Some local Catholic Church leaders put up opposition to the
bill, even campaigning against it on Sunday mornings and gathering signatures
at church, but the opposition wasn’t universal. "Our steering committee for the
campaign includes a pro-choice nun," Chaiten said. "In fact, one of my
colleagues who has been out meeting with different organizations, met with a
coalition of pro-choice nuns. Not just pro-choice [but also] questioning
nuns walked through the legislation and talked through it."

The coalition, made up of community groups like Mujeres
Latinas en Acción, Black Women
for Reproductive Justice
, and the Chicago Abortion Fund, along with women’s
health care providers and the big reproductive rights groups, held a lobby day
that they considered a success. "More voices were included in this
discussion….diverse voices that served many different populations around the
city and state," said Gaylon Alcaraz, executive director of the Chicago
Abortion Fund, in an email. "Another positive that came out of this is because
of these diverse voices, legislators, the public and media had the opportunity
to hear from the ‘unusual suspects’ and not just Planned Parenthood. The
feedback we received from legislators was overwhelmingly positive. They
were happy to see women of color speaking out about reproductive health and
justice. They felt that Planned Parenthood shouldn’t always be at their
doors bringing the same message every year."

It’s a sentiment echoed by Planned Parenthood. "It was so
critical to these legislators and it was so important that they saw this whole
long list of organizational support it really made a difference to them.
Planned Parenthood and the ACLU, we have lobbyists down there everyday," said
Beth Kanter, senior vice president of external affairs at Planned Parenthood
Illinois. "What made a difference to these legislators was seeing
the activists down there and seeing the other organizations down there who
weren’t typically there. I think that that moved people."

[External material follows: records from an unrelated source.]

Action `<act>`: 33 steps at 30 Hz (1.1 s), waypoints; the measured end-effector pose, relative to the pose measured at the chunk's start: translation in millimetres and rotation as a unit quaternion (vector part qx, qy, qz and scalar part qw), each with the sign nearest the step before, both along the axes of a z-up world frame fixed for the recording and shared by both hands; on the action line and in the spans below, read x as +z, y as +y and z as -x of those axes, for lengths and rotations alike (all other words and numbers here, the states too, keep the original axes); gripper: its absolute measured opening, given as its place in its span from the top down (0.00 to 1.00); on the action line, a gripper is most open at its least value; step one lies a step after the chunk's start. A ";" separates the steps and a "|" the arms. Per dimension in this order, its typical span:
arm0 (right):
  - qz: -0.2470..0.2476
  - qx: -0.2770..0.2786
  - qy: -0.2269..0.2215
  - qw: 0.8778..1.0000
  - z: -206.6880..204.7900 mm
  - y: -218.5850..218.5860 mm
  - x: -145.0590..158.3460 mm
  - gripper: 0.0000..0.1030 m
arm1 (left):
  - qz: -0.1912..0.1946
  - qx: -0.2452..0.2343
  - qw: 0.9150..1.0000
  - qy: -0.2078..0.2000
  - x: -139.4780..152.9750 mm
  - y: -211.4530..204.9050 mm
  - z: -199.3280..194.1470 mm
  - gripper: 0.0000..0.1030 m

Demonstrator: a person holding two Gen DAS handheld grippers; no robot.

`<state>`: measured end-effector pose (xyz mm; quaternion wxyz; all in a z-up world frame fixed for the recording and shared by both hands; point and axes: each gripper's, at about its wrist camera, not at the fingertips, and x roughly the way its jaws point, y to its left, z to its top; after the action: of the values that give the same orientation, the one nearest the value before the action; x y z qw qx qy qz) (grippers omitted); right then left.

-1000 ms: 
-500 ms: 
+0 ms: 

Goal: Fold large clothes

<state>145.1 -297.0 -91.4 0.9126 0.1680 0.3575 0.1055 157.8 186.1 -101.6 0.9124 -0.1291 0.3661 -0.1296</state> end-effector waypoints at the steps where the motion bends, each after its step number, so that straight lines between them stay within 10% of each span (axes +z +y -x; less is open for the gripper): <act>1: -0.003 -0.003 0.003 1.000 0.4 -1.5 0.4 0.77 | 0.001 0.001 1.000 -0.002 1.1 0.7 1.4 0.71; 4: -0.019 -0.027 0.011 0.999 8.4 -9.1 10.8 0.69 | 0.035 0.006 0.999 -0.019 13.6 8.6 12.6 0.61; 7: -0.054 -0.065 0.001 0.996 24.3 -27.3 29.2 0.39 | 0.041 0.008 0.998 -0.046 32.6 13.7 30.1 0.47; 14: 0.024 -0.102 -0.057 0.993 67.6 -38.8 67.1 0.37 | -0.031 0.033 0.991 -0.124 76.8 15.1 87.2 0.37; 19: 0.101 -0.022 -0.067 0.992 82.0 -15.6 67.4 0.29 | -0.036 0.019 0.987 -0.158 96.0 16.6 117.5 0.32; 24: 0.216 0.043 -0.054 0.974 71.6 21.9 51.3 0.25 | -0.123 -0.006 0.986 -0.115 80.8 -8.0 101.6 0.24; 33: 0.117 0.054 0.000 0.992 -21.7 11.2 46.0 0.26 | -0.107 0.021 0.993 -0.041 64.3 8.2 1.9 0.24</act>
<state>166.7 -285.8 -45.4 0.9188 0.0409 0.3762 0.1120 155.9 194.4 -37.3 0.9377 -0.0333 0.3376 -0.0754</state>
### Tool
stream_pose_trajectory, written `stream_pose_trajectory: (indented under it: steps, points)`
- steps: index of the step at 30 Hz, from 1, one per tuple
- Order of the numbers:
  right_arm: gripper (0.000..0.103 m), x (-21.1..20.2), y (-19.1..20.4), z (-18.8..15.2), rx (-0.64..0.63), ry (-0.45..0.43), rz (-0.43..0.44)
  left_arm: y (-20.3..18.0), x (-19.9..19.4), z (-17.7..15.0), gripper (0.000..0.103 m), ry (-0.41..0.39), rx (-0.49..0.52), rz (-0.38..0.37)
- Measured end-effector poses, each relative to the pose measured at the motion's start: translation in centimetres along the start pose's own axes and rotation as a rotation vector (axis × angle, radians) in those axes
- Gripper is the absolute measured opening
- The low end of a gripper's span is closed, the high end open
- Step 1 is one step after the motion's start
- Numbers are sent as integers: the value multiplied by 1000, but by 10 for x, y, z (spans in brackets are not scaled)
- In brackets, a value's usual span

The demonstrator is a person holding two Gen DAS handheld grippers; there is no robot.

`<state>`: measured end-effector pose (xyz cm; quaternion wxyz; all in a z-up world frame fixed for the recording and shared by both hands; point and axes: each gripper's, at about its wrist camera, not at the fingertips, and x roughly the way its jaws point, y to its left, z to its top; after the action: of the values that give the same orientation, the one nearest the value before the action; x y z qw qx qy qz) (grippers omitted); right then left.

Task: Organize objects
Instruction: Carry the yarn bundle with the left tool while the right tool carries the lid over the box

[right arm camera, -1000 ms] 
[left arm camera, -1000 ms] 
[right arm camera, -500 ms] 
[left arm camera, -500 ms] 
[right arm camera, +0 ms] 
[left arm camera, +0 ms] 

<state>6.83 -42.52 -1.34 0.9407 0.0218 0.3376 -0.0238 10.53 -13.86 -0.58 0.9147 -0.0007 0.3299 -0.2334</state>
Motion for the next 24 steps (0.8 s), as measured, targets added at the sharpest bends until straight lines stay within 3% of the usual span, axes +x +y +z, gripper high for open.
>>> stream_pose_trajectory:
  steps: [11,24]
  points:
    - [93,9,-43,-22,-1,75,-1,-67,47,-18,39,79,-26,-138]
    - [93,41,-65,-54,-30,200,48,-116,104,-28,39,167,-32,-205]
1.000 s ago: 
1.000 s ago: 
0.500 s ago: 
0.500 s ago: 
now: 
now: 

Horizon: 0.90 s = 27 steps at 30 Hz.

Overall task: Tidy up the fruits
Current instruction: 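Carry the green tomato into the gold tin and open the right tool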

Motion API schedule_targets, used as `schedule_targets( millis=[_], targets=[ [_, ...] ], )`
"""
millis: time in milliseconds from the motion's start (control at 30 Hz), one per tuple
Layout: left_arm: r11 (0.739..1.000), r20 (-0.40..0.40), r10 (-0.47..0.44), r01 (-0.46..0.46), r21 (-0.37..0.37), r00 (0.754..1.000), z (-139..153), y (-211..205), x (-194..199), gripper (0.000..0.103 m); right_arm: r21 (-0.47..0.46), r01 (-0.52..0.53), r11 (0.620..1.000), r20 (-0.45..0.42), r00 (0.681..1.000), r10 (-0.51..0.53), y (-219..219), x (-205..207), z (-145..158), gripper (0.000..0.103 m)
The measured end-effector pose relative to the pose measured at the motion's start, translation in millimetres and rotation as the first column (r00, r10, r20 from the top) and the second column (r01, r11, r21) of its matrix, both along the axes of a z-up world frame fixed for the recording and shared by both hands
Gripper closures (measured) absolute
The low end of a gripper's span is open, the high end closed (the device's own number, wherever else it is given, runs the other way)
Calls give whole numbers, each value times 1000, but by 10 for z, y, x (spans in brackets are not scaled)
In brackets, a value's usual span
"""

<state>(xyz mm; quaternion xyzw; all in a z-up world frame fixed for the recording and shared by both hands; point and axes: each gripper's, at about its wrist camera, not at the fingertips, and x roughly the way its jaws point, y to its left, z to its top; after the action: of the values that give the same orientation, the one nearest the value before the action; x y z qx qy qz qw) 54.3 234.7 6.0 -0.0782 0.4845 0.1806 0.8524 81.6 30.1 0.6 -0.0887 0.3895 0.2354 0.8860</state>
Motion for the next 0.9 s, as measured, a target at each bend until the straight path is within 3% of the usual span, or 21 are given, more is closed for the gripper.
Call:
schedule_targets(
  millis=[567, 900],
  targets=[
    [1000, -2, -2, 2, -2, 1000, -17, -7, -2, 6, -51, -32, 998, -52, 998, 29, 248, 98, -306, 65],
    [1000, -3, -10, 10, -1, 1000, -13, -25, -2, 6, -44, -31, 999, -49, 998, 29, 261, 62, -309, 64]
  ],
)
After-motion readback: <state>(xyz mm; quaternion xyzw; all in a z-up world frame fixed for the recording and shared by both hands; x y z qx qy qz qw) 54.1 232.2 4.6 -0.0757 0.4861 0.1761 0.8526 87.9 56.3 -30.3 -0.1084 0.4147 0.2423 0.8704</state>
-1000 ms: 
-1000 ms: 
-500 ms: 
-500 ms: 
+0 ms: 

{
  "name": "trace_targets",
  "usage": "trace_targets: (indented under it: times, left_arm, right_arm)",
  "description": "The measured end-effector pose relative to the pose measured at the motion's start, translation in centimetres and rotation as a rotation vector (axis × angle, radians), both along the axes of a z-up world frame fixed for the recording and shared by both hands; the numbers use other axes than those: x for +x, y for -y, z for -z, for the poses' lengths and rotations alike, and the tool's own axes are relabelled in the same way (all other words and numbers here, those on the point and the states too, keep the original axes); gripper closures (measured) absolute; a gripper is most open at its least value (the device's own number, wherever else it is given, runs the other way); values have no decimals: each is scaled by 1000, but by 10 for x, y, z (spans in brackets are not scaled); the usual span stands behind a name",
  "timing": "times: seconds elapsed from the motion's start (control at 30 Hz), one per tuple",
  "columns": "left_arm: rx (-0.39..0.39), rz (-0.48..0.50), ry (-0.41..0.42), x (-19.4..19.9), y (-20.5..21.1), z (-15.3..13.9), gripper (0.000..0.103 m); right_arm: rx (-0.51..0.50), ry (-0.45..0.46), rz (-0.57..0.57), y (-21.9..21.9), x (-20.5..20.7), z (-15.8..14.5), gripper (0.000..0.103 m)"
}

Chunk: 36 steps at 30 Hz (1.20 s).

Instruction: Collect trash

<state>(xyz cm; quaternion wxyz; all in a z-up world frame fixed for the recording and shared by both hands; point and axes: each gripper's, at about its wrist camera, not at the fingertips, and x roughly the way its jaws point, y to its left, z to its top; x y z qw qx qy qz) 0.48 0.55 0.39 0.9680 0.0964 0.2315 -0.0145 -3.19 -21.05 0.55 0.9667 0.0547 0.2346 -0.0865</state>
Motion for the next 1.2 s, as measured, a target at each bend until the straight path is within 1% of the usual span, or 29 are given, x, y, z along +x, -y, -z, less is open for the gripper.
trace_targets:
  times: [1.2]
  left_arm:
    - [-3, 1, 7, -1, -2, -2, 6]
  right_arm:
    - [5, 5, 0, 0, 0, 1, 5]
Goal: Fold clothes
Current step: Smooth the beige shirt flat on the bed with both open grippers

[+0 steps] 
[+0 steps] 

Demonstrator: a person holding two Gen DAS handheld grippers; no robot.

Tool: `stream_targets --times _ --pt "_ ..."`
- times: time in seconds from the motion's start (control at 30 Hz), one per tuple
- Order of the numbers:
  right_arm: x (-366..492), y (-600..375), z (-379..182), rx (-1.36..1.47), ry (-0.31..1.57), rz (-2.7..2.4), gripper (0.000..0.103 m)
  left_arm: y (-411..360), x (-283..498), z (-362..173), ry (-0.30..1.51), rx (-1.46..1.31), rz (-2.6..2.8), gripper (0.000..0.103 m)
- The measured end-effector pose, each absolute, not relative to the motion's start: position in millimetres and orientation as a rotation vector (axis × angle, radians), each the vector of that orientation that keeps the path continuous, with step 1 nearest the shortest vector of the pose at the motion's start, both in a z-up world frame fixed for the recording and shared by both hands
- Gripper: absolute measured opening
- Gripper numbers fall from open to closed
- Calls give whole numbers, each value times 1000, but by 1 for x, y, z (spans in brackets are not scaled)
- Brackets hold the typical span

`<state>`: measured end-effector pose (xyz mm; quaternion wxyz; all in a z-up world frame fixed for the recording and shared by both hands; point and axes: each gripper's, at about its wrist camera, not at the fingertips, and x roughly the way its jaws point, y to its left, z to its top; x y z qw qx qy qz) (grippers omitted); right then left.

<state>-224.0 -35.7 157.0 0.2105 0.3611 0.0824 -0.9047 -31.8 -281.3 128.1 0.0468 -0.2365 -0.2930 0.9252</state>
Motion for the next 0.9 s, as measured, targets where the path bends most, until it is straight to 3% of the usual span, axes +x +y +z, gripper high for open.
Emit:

The bill ended up gaining support from 32 co-sponsors, 20 of
which were female legislators. "So many groups did so much to push this issue
forward and get it on the radar screen," Kanter said. "For example, Mujeres
Latinas en Acción did a great job reaching out to a lot of the Latino
legislators. Toni Bond’s group, Black Women for Reproductive Justice, reached
out to all of the African-American members and sent a letter and
lobbied, which was so unbelievably helpful."

Even though the legislation didn’t come to a vote this
session, the coalition is continuing to work in the state and plan on
introducing the legislation again next year. "We’re going to keep fighting the
good fight on this," Kanter said. "We continue to have a hard fight ahead of us
but we’re committed to this bill’s passage because the women and men of the
state of Illinois
deserve a right to make choices about their reproductive health."

It’s a battle that will be along one. "One thing we really
have to focus on in the next nine months before we go into the next legislative
session is to try to really mobilize the support around the state," ACLU’s
Chaiten said. Cosgrove admits that there are still many roadblocks in
their path. "From my standpoint we need more pro-choice legislators. We need a
lot more education with people around the issues that we’re talking about." It
won’t be an easy battle, but if this coalition is successful in enacting
pro-choice legislation, it could be a model for other states to follow — instead
of working to deflect anti-choice legislation year after year.